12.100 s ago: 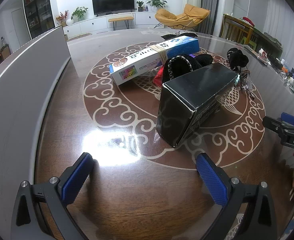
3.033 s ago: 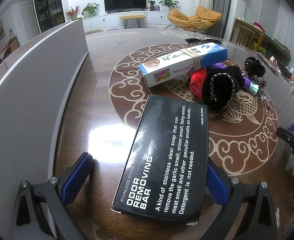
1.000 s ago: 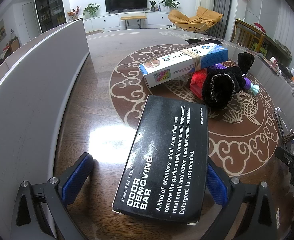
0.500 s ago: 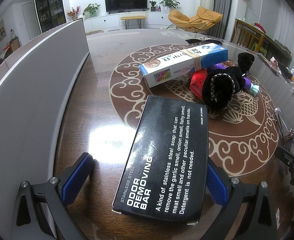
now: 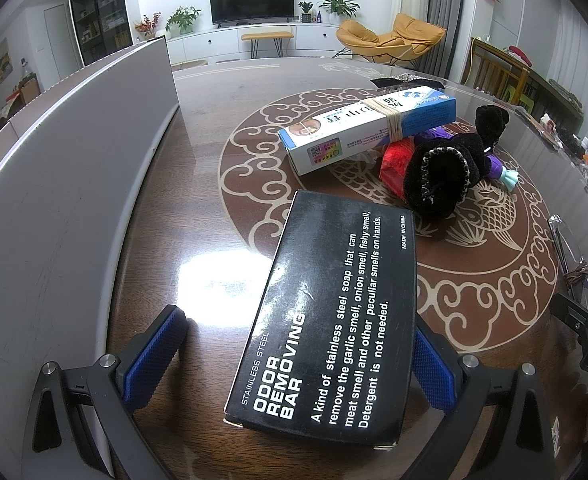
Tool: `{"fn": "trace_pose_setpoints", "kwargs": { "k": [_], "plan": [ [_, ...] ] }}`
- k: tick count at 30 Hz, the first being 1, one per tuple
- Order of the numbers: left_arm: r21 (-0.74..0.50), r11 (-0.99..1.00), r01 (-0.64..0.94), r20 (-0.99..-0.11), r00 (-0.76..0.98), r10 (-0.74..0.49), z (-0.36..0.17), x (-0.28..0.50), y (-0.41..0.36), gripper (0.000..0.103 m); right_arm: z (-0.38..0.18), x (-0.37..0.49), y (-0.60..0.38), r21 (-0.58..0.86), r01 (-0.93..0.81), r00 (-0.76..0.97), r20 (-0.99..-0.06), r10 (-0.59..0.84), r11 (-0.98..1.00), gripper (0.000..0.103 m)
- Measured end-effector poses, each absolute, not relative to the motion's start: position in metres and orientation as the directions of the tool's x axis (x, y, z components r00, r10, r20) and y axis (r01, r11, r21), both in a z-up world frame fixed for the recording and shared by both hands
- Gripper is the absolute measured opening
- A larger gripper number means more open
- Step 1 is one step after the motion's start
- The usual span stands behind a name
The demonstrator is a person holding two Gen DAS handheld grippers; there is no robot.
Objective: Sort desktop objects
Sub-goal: 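Lift the glasses with the right tool while the left tool keeps the black box, then carry the black box and glasses into the cardboard bin and open both tools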
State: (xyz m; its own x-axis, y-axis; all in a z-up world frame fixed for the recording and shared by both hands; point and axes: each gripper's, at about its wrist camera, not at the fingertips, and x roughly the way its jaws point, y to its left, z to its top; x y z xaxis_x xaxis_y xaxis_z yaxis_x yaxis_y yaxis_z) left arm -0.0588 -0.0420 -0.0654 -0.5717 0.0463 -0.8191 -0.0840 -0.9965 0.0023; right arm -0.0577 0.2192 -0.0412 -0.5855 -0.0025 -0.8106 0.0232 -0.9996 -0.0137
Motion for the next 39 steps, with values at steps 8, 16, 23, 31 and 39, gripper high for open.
{"fn": "trace_pose_setpoints", "kwargs": {
  "k": [8, 16, 23, 31, 39],
  "plan": [
    [0.002, -0.996, -0.084, -0.819, -0.572, 0.046, -0.066, -0.059, -0.042, 0.103, -0.041, -0.058, 0.219, -0.014, 0.023, -0.586, -0.811, -0.003, -1.000, 0.103],
    [0.002, -0.996, -0.084, -0.819, -0.572, 0.047, -0.066, -0.059, -0.042, 0.103, -0.041, -0.057, 0.220, 0.000, 0.024, -0.589, -0.808, -0.014, -1.000, 0.103],
    [0.002, -0.990, -0.138, -0.837, -0.542, 0.074, -0.065, -0.057, -0.040, 0.103, -0.028, -0.037, 0.275, 0.293, 0.011, -0.614, -0.752, -0.238, -0.956, 0.102],
    [0.008, -0.975, -0.223, -0.844, -0.525, 0.113, -0.061, -0.061, -0.023, 0.071, -0.029, -0.069, 0.241, 0.166, 0.071, -0.508, -0.843, -0.178, -0.984, 0.095],
    [0.011, -0.971, -0.240, -0.802, -0.582, 0.135, -0.039, -0.047, -0.016, 0.057, -0.020, -0.052, 0.232, 0.056, 0.068, -0.512, -0.855, -0.083, -0.996, 0.020]
  ]
}}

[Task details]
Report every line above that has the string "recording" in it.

[Problem solution]
- Measured end-effector poses, each absolute, not relative to the motion's start: position in metres and orientation as the directions of the tool's x axis (x, y, z components r00, r10, r20) and y axis (r01, r11, r21), both in a z-up world frame fixed for the recording and shared by both hands
State: (xyz m; its own x-axis, y-axis; all in a z-up world frame fixed for the recording and shared by both hands; point and axes: each gripper's, at about its wrist camera, not at the fingertips, and x roughly the way its jaws point, y to its left, z to its top; x y z xaxis_x xaxis_y xaxis_z yaxis_x yaxis_y yaxis_z) left arm -0.0588 -0.0420 -0.0654 -0.5717 0.0463 -0.8191 -0.0840 -0.9965 0.0023; right arm -0.0577 0.2192 -0.0412 -0.5855 -0.0025 -0.8106 0.0232 -0.9996 -0.0137

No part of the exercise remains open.